150/30 Mb/s CMOS non-oversampled clock and data recovery circuits with instantaneous locking and jitter rejection

1995 
Two 0.9 /spl mu/m CMOS chips serve for burst-mode clock and data recovery applications specific to passive optical network (PON) systems. In each case, a core, first order clock recovery circuit is realized by two gated ring oscillators, indirectly frequency-tuned by a phase-locked loop using a third replica oscillator and a local reference signal. Instantaneous phase locking is guaranteed by restarting the gated oscillators every time input data transitions occur. This method has been demonstrated to be precise enough to handle input data patterns containing hundreds of bits between transitions without errors. In addition, the circuit is small and dissipates low power.
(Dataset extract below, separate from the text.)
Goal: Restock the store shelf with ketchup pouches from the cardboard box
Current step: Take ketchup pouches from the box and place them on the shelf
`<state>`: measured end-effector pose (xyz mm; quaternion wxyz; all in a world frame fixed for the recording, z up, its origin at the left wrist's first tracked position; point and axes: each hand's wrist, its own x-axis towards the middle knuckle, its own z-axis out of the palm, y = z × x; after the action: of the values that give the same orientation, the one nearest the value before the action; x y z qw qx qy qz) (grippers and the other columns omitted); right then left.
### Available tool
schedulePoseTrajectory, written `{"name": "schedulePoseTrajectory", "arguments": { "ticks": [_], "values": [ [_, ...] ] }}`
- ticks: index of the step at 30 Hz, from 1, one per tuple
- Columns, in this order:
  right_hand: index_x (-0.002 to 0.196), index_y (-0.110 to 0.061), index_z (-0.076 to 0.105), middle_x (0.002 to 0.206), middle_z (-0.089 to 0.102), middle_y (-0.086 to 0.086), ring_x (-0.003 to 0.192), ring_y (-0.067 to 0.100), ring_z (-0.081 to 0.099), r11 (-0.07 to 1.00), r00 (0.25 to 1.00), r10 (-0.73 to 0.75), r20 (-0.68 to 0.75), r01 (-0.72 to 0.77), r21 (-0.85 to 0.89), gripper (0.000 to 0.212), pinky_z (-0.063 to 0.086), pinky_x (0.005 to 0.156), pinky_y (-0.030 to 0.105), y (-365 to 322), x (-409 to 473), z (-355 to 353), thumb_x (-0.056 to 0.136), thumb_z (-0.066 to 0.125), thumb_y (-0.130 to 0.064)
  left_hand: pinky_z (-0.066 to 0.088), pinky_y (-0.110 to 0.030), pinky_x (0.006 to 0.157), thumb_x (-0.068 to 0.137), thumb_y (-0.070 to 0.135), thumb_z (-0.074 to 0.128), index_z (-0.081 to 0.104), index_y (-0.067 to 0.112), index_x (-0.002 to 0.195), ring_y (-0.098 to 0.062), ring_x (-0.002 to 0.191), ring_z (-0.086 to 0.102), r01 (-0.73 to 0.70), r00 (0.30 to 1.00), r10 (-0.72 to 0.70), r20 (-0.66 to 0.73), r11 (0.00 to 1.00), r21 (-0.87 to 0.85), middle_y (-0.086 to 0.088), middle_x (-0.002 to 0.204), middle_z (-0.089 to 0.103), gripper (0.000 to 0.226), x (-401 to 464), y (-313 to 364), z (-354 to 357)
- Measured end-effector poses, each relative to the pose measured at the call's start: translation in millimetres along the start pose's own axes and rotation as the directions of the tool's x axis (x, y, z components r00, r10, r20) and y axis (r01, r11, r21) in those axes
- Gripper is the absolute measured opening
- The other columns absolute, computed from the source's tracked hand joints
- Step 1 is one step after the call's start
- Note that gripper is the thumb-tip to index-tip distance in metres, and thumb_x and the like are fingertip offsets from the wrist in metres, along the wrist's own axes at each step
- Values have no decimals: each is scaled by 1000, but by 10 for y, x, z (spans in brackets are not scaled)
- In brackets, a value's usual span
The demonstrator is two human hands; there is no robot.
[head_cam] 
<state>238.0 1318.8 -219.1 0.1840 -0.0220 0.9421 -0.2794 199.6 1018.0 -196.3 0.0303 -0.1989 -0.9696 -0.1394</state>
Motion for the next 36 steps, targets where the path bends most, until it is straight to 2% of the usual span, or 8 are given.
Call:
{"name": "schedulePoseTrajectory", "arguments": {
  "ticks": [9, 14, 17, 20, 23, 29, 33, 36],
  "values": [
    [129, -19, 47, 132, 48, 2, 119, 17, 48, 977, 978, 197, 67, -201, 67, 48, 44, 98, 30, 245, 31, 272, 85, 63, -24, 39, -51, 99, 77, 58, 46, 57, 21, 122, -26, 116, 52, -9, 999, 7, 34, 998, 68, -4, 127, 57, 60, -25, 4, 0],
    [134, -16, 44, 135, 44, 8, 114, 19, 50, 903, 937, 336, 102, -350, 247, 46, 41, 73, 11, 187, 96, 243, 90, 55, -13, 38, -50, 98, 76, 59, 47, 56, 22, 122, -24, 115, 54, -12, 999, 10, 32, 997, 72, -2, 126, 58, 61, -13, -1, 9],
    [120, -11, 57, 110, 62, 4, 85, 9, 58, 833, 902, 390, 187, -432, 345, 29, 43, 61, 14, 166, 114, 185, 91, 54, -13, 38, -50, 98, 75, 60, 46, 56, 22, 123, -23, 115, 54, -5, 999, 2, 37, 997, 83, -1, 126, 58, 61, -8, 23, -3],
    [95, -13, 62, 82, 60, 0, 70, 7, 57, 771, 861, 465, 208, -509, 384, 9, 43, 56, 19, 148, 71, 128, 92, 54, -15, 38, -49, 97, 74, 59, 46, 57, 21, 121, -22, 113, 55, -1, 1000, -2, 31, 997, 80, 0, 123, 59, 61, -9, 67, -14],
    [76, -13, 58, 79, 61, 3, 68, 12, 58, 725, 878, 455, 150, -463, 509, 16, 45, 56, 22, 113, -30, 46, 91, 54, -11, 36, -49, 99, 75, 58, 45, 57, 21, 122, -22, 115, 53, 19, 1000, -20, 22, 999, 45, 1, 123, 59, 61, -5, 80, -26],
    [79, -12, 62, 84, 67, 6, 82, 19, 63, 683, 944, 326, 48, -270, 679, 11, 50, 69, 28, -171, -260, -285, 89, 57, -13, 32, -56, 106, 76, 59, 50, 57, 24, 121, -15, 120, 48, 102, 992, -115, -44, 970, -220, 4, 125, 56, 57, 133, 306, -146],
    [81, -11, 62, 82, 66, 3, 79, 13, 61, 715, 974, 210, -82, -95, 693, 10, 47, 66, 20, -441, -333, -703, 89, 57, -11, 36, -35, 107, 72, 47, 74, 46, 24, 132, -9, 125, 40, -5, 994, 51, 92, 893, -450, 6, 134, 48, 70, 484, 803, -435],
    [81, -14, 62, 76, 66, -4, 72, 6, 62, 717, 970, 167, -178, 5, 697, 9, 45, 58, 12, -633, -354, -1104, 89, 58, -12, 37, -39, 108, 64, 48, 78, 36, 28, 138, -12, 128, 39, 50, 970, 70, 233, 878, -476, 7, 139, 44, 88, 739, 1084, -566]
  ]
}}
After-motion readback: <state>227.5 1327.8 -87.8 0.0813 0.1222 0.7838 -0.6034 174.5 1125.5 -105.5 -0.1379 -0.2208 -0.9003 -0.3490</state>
However, the recovered clock signal thus obtained inherits all jitter present in the input data signal. This shortcoming has been overcome in the present designs by two different methods. The results are the total elimination of jitter propagation and the generation of clean data and clock output signals. The first chip operates at 150 Mb/s. Since the data is demultiplexed into 8 channels, the local reference signal runs eight times slower than the transmission rate. This allows ample time for jitter-rejection processing. The second chip operates at 30 Mb/s without a demultiplexer. The jitter rejection is accomplished with an elastic store based on five 1 b registers.